**Your task**
Print word for word the records from the line containing "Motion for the" through the end.

=== Begin Enclosure ===

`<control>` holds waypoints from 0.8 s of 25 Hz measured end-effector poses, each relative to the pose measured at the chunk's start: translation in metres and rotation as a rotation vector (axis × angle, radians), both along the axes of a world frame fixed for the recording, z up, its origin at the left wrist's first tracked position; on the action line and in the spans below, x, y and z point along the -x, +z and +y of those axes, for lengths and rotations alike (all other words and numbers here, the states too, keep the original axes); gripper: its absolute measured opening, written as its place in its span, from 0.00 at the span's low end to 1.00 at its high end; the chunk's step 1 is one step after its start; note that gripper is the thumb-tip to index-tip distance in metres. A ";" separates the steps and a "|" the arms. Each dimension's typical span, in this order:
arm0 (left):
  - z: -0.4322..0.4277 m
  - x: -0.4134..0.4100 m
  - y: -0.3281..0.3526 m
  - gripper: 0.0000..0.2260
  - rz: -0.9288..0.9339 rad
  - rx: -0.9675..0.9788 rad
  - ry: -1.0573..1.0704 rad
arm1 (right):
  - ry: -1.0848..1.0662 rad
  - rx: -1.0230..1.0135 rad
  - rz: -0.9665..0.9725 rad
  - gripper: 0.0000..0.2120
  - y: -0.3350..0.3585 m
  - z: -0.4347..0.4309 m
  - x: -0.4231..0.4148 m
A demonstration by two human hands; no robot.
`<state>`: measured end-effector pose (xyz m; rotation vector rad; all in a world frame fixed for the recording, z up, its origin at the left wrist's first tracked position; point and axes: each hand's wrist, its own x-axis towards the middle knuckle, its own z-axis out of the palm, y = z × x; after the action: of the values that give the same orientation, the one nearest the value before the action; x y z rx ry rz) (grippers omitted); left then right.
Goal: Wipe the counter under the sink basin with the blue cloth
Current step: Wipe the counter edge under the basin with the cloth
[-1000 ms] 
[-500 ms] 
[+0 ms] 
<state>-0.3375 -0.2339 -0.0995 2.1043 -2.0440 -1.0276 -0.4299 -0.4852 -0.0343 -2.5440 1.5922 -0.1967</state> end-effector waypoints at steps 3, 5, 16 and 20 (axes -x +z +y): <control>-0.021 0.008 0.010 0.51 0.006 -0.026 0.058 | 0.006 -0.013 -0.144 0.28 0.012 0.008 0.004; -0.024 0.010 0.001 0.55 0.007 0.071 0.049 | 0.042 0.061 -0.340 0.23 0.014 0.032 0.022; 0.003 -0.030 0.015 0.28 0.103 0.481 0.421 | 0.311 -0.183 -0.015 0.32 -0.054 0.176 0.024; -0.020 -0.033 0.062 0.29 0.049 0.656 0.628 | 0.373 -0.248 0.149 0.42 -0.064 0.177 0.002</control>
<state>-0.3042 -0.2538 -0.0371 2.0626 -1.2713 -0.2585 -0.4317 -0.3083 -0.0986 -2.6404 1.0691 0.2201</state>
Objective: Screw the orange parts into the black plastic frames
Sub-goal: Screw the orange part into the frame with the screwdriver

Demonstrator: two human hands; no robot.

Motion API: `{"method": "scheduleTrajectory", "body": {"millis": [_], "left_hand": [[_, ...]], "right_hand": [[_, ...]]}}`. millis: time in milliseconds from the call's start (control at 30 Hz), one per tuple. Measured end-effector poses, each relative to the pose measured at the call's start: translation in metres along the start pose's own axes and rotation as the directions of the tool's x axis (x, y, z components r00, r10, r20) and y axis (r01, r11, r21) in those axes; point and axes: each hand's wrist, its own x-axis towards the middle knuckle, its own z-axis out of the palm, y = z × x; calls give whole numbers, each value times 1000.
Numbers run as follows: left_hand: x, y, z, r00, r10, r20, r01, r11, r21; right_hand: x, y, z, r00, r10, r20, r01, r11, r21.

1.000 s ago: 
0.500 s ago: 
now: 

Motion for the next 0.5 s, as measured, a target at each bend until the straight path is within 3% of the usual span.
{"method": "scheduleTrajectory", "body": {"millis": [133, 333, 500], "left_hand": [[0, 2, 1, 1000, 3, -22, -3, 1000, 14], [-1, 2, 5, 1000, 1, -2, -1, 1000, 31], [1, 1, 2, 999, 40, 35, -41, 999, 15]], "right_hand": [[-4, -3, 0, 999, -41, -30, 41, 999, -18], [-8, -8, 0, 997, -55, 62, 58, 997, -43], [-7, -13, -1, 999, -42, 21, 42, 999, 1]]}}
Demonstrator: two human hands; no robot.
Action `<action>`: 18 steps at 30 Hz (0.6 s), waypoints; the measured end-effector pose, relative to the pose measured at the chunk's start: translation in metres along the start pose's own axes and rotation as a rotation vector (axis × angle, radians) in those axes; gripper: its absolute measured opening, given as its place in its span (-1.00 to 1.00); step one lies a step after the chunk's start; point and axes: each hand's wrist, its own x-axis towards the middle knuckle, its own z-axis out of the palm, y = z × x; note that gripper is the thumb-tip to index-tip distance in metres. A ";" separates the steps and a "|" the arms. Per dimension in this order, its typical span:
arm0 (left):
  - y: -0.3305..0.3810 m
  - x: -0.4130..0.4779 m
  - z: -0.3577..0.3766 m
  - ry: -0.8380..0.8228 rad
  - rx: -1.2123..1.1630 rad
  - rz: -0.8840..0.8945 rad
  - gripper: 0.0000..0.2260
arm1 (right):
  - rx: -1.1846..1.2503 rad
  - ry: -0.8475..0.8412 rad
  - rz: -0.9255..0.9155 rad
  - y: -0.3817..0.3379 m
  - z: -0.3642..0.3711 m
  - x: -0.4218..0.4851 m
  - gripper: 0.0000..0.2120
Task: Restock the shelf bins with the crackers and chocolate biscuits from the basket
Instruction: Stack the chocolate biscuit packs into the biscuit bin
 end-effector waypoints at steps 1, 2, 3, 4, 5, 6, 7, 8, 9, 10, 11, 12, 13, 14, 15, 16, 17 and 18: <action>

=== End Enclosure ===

**Answer space**
Motion for the next 0.5 s, as measured, a target at each bend until the straight path is within 3% of the usual span.
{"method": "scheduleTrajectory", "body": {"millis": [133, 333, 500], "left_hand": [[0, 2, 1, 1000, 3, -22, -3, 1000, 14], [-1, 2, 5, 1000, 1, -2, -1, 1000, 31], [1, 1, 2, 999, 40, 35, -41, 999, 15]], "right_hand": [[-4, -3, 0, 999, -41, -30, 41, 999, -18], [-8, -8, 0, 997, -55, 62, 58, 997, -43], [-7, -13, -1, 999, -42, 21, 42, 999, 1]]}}
Demonstrator: two human hands; no robot.
Action `<action>`: 18 steps at 30 Hz (0.6 s), waypoints; the measured end-effector pose, relative to the pose measured at the chunk's start: translation in metres along the start pose's own axes and rotation as a rotation vector (axis × angle, radians) in those axes; gripper: its absolute measured opening, given as its place in its span (-1.00 to 1.00); step one lies a step after the chunk's start; point and axes: each hand's wrist, its own x-axis towards the middle knuckle, its own z-axis out of the palm, y = z × x; note that gripper is the thumb-tip to index-tip distance in metres. A ";" separates the steps and a "|" the arms. Per dimension in this order, its typical span:
arm0 (left):
  - y: -0.3305..0.3810 m
  - x: -0.4130..0.4779 m
  - z: -0.3577..0.3766 m
  - ry: -0.8380..0.8228 rad
  - rx: -1.2123..1.1630 rad
  - rz: -0.8840..0.8945 rad
  - gripper: 0.0000..0.2260
arm1 (right):
  - rx: -1.1846..1.2503 rad
  - ry: -0.8475..0.8412 rad
  - rz: -0.9255..0.9155 rad
  - y: -0.3817..0.3379 m
  - z: -0.3642..0.3711 m
  - x: -0.4218..0.4851 m
  - gripper: 0.0000..0.2120
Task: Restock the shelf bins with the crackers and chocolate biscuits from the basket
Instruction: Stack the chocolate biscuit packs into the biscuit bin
 end-effector waypoints at steps 1, 2, 3, 4, 5, 6, 7, 8, 9, 10, 11, 12, 13, 14, 15, 16, 17 and 18: <action>

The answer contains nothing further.